The company — formerly known as Hitachi Global Storage Technologies, and now a Western Digital company — has announced a helium-filled hard disk platform, scheduled to ship next year for an undetermined price without specifications, all of which are supposed to be announced when it ships. The technology was demonstrated at a recent Western Digital investor event.
Okay, so why helium? Said the company:
The density of helium is one-seventh that of air, delivering significant advantages to HGST’s sealed-drive platform. The lower density means dramatically less drag force acting on the spinning disk stack so that mechanical power into the motor is substantially reduced. The lower helium density also means that the fluid flow forces buffeting the disks and the arms, which position the heads over the data tracks, are substantially reduced allowing for disks to be placed closer together (i.e., seven disks in the same enclosure) and to place data tracks closer together (i.e., allowing continued scaling in data density). The lower shear forces and more efficient thermal conduction of helium also mean the drive will run cooler and will emit less acoustic noise.
That’s seven platters as opposed to the current five, though HGST didn’t specify how much more dense the data could be nor would this could mean in terms of improved disk capacity. However, storage analyst Tom Coughlin wrote in Forbes that this means “HGST could ship close to 6 TB drives in 2013 and even 10 TB drives with 7 platters could be possible within two years after that.”
The company did say, however, that the helium-filled drive used 23 percent less power, for a 45 percent improvement in watts-per-TB. In addition to consuming less power, the drive operates four degrees Celsius cooler, requiring less cooling in the system rack and data center, the company said.

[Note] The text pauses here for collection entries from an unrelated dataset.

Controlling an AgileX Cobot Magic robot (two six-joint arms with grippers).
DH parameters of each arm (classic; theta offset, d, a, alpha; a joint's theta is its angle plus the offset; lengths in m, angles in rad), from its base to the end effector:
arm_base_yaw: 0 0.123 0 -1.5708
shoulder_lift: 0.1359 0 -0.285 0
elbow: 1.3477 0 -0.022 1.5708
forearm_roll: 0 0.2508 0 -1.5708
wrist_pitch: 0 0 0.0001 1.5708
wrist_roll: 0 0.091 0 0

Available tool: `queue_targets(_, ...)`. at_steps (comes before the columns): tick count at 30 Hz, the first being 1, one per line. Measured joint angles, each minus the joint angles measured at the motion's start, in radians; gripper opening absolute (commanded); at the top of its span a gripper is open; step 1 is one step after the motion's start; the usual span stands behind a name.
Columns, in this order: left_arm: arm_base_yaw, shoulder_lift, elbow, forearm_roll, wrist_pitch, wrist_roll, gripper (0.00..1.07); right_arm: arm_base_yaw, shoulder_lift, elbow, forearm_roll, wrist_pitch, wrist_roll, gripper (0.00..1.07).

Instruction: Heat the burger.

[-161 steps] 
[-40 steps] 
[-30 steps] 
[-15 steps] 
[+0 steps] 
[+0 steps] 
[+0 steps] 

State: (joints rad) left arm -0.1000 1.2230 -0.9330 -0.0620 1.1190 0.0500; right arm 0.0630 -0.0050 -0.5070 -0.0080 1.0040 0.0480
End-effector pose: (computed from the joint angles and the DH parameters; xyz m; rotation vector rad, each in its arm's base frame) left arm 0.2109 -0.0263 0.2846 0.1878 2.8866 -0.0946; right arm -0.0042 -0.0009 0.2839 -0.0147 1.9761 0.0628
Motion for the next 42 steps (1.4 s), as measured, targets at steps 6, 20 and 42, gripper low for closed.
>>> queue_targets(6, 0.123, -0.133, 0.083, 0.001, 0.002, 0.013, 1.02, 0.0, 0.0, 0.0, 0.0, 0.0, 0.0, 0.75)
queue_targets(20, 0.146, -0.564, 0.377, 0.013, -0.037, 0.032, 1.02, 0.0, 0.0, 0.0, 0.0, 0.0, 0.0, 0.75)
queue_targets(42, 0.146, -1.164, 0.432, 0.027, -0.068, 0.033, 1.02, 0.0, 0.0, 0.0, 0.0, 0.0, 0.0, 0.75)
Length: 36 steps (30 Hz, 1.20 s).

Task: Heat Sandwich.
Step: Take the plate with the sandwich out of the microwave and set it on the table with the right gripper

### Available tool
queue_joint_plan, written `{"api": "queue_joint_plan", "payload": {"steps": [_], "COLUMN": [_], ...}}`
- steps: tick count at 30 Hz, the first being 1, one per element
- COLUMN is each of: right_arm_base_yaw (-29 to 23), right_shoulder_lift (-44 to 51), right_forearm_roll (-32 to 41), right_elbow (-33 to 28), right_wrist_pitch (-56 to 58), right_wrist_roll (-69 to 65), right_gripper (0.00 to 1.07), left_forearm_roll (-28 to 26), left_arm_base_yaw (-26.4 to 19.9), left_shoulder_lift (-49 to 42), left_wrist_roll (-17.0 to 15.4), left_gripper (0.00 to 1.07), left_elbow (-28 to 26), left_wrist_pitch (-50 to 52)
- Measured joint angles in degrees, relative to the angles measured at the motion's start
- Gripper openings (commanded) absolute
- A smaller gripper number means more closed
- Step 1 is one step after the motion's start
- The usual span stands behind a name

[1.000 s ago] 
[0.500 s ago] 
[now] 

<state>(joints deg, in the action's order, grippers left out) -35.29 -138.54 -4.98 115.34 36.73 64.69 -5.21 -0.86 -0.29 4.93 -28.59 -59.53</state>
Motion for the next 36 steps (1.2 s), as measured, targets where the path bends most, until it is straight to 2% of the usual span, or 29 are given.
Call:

HGST has been working on the technology — the operative part of which is designing a leakproof case — for six years, before Western Digital bought it in March, 2011, and took possession in March, 2012.
What the companies didn’t mention, however, is how they might deal with a worldwide shortage of helium that is causing a ballooning of the price, literally — helium balloons now cost three times as much as they did just six months ago. As it turns out, the gas is heavily used in the computer industry.
“Helium is usually generated as a byproduct of natural gas mining, and we’re currently in the middle of a shortage of helium, due partly because the recession has slowed natural gas production,” wrote Brad Tuttle in Time. “About three-quarters of the world’s helium is produced in the U.S., according to the Kansas City Star, and while production is supposed to be increased by the end of the year in spots ranging from Wyoming to Russia, the element is expected to be in short supply for months, if not years.”